Additionally, we did not consider the BR and BD for the evaluation. We expected that since the HMD creates a rather closed environment for the eyes with little to no air circulation, participants would blink less frequently because their eyes would dry out less. Additionally, after some time, the enclosed space creates a humid and warm environment, which makes blinking even less essential to keep the eyes hydrated. In accordance with this initial expectation, many participants really changed their blinking behavior significantly while using the HMD. However, we only observed this behavior qualitatively and did not investigate it any further.

6 Conclusion and future work

In this paper, we showed the correlation between eye activity and stress generated in VR. In a study with 27 participants, we collected data on the PD using an eye tracker being integrated in the HMD of the HTC Vive. We also measured the HR, since this was already proved to relate to stress. The data was acquired in two separate VR tasks—the VR Tutorial and the VR Main Task. In order to foster the participants’ relationship to the VE and to create a relaxed virtual atmosphere, participants learned how to move and interact with the VE in the VR Tutorial. While collecting some simple tools in the VR Main Task, participants were exposed to several stressors such as fire, an acoustic fire alarm, a rising water level, and malfunctioning buttons to drain the water. The reported stress level, the measured HR, and the PD showed a statistically significant increase between the two VR tasks. Accordingly, we were able to demonstrate that there exists a positive correlation between the generated stress in the VE and the objective reaction of the participants’ bodies. On top of that, we further showed that this correlation could be translated to the participants’ eye activities, which in terms can be recorded non-intrusively while exploring VEs.

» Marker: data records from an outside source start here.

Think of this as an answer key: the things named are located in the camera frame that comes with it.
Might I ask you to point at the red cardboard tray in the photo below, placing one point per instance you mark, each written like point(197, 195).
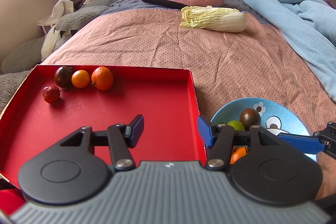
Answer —
point(131, 108)

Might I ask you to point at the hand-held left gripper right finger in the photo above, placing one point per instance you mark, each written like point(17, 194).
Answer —
point(204, 132)

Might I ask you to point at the grey-blue bed sheet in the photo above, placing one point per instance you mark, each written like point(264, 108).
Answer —
point(123, 2)

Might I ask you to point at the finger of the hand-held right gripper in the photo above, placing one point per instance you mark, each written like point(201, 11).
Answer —
point(302, 144)

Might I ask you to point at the red box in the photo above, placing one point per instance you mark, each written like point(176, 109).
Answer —
point(10, 200)

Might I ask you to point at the napa cabbage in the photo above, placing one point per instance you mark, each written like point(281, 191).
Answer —
point(215, 19)

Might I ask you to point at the grey plush toy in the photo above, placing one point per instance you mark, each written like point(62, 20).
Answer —
point(86, 10)

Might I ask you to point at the orange cherry tomato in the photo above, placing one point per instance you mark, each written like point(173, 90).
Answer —
point(80, 79)

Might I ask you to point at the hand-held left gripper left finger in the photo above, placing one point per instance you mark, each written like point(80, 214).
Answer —
point(136, 131)

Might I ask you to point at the small red tomato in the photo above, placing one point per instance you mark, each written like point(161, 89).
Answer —
point(51, 94)

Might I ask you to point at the mandarin orange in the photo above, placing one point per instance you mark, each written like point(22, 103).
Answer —
point(237, 154)
point(102, 78)

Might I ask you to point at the pink dotted bed cover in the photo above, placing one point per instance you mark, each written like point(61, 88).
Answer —
point(157, 37)

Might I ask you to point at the light blue blanket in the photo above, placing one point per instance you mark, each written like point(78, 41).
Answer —
point(302, 16)

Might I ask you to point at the blue cartoon plate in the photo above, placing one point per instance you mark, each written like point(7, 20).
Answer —
point(231, 108)

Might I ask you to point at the white tote bag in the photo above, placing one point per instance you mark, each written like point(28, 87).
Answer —
point(56, 12)

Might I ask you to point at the dark purple tomato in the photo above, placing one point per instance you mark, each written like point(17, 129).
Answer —
point(63, 76)

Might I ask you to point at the green and dark red tomato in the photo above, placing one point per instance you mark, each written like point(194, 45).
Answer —
point(249, 117)

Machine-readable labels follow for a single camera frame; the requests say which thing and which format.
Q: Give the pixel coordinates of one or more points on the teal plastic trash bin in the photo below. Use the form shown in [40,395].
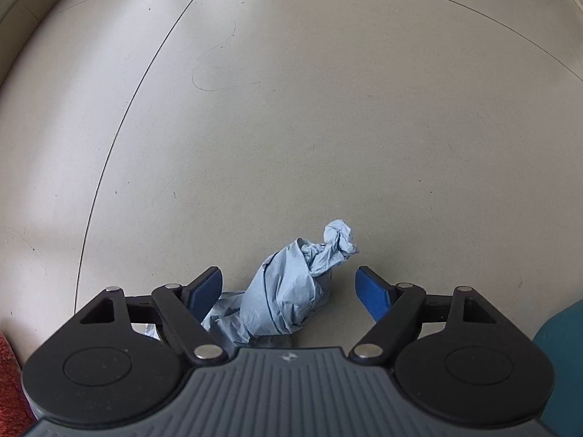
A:
[562,364]

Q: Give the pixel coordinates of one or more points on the blue paper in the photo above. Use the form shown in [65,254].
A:
[282,291]

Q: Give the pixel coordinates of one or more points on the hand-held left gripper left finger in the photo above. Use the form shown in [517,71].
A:
[206,292]

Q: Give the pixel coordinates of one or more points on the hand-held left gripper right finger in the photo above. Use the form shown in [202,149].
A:
[373,297]

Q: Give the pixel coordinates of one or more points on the red woven cloth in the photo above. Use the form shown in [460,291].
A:
[11,387]

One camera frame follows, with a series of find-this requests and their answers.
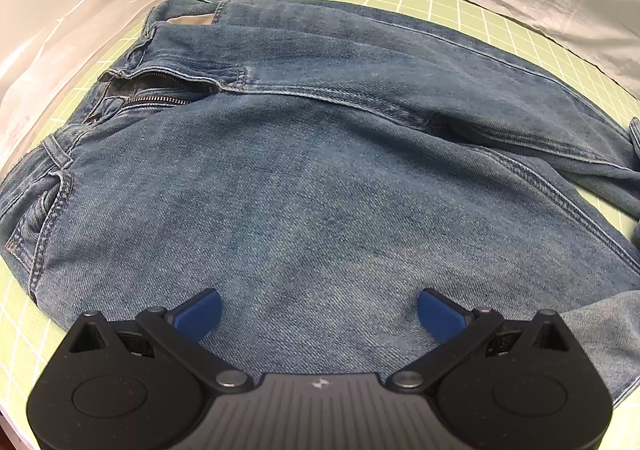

Further work on stress in VR will focus on the integration of other physiological measurements like the number of saccades or the change of fixation points to improve the detection. By introducing these additional physiological measurements, we hope to strengthen and objectively improve the measured stress reaction to quantitatively relate different stressors to their corresponding bodily reaction. It is further envisioned to correlate this data using a deep learning approach, trained using EEG data, which is so far established to be the most reliable source for stress identification.

Beside stress, a different step to achieve true affective VR may be to address other emotional states to gain a more complete understanding of the user’s current well-being. For example, would it be possible to identify joy or liking by analyzing user’s eye behavior? If this will be the case, completely new fields in marketing and customer service could be created and designed. Furthermore, increasing the overall immersion of the VE will be considered and the effect on a user’s emotional state will be tested. Specifically, allowing real walking in the VE and introducing multiple users at the same time will have a large impact.

Thematically, various approaches known to VR research will be tested and evaluated in correlation to affective states. For example, considering real walking, it will be interesting to investigate if and how so-called redirected walking and stress perception in VR are related. A core concept of learning and teaching in VR will also be further evaluated, i.e. how the perception of stress can either improve or deteriorate learning behavior of participants. Specifically, multiple users’ teamwork or teacher-student relationship will be investigated.